Zutreffend hat der Beklagte darüber hinaus die Säumniszuschläge teilweise erlassen, soweit sie zeitlich nach dem mit Schreiben vom 08.10.1999 erklärten Rücktritt vom Kaufvertrag angefallen sind: Mit dem wirksam erklärten Rücktritt stand der Klägerin ein -vom Beklagten zu Recht bereits im Rahmen des Einspruchsverfahrens gegen den Grunderwerbsteuerbescheid berücksichtigter- gegenläufiger Anspruch auf Aufhebung der Grunderwerbsteuerfestsetzung zu (§ 16 Abs. 1 Nr. 1 GrEStG), so dass von diesem Zeitpunkt an die Erhebung von Säumniszuschlägen als unbillig anzusehen war. Das gilt jedoch nur für den Zeitraum ab dem wirksam erklärten Rücktritt. Für die Zeit vorher stand noch nicht fest, dass es zu einer Rückabwicklung des Kaufvertrags kommen und ein Anspruch auf Aufhebung der Grunderwerbsteuerfestsetzung entstehen würde - in den Schreiben vom 29.08.1999 hatten die Gesellschafter der Klägerin lediglich darauf hingewiesen, es müsse geprüft werden, ob der Kaufvertrag überhaupt erfüllt werden könne, "evtl" müsse das Vertragswerk rückabgewickelt werden. Somit war die Einziehung des für den ersten Säumnismonat, vor Abgabe der Rücktrittserklärung, angefallenen streitgegenständlichen Säumniszuschlages entgegen klägerischer Auffassung nicht unbillig und ein Erlass insoweit nicht geboten.
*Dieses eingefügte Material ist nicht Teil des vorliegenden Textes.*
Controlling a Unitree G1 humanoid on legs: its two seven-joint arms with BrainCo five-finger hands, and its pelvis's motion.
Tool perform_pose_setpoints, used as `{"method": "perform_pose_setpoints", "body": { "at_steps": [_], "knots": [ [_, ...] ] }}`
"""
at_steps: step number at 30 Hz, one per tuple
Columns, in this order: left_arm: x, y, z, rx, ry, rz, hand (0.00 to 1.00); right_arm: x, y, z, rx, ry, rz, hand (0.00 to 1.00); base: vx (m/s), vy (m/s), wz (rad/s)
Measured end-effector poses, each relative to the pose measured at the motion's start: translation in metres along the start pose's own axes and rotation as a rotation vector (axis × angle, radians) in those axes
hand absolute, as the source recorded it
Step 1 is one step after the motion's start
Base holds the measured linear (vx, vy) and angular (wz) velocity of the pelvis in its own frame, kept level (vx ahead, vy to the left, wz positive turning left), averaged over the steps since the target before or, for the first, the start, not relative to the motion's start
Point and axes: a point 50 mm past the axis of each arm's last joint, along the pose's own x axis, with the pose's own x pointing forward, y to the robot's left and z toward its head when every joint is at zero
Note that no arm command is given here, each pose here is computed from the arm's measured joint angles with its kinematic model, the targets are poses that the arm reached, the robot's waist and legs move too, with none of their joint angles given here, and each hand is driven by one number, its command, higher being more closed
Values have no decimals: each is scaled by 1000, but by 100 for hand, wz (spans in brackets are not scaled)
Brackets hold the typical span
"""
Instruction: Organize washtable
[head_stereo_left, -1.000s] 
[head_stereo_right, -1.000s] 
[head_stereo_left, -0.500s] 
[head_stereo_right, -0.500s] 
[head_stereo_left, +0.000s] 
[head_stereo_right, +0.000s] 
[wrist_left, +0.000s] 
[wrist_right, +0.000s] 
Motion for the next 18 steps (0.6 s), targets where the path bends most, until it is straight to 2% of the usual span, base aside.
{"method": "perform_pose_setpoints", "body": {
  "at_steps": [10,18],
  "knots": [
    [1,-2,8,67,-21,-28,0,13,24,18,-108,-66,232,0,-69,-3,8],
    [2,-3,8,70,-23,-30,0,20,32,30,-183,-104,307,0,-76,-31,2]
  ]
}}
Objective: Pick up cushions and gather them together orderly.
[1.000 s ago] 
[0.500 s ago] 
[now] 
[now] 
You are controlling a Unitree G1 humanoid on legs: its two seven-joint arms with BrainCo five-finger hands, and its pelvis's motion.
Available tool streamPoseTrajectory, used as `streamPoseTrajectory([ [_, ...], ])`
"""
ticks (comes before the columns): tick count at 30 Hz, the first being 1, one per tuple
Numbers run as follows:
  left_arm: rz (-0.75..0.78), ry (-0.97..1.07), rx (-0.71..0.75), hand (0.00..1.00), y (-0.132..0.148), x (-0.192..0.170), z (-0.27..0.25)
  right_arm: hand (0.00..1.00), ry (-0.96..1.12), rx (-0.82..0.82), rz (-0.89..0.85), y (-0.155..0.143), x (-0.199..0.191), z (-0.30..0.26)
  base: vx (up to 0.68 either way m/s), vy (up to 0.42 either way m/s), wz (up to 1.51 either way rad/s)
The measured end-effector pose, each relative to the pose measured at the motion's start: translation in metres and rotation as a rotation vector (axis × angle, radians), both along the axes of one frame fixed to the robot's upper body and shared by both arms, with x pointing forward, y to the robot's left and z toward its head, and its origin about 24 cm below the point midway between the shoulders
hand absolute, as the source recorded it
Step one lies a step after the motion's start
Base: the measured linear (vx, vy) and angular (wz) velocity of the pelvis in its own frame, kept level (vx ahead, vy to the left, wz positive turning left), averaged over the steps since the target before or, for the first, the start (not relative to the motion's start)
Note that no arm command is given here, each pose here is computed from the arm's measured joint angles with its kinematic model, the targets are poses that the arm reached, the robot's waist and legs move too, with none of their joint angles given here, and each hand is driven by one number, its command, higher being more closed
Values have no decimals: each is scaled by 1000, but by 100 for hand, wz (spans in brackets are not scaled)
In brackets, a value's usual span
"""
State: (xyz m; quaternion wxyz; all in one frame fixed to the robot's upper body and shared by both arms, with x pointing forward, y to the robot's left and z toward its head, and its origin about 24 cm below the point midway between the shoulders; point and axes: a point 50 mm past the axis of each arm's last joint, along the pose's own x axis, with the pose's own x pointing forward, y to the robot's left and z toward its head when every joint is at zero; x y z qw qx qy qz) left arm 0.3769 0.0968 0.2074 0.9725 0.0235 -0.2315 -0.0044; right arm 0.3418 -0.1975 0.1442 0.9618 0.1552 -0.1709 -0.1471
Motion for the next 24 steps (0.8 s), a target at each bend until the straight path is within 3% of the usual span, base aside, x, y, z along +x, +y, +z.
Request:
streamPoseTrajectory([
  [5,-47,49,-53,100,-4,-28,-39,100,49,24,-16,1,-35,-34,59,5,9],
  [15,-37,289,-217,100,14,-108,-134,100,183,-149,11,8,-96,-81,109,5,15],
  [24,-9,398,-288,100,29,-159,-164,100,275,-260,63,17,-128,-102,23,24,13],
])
Die von der Klägerin weiter aufgeworfene Frage, welche Handlungsalternativen bestanden haben, um das aus ihrer Sicht unbefriedigende Ergebnis zu vermeiden, ist angesichts des hier konkret verwirklichten Sachverhaltes nicht entscheidungserheblich. Es kann daher offen bleiben, ob das Anfallen von Säumniszuschlägen ggf. durch eine andere rechtliche Gestaltung, etwa durch Abhängigmachen des Kaufvertrages von einer Bedingung, hätte vermieden werden können.

Persönliche Billigkeitsgründe wurden nicht substantiiert geltend gemacht.

Die Kostenentscheidung beruht auf § 135 Abs. 1 FGO. Die Revision war nicht zuzulassen, da die Voraussetzungen gemäß § 115 Abs. 2 FGO nicht erfüllt sind.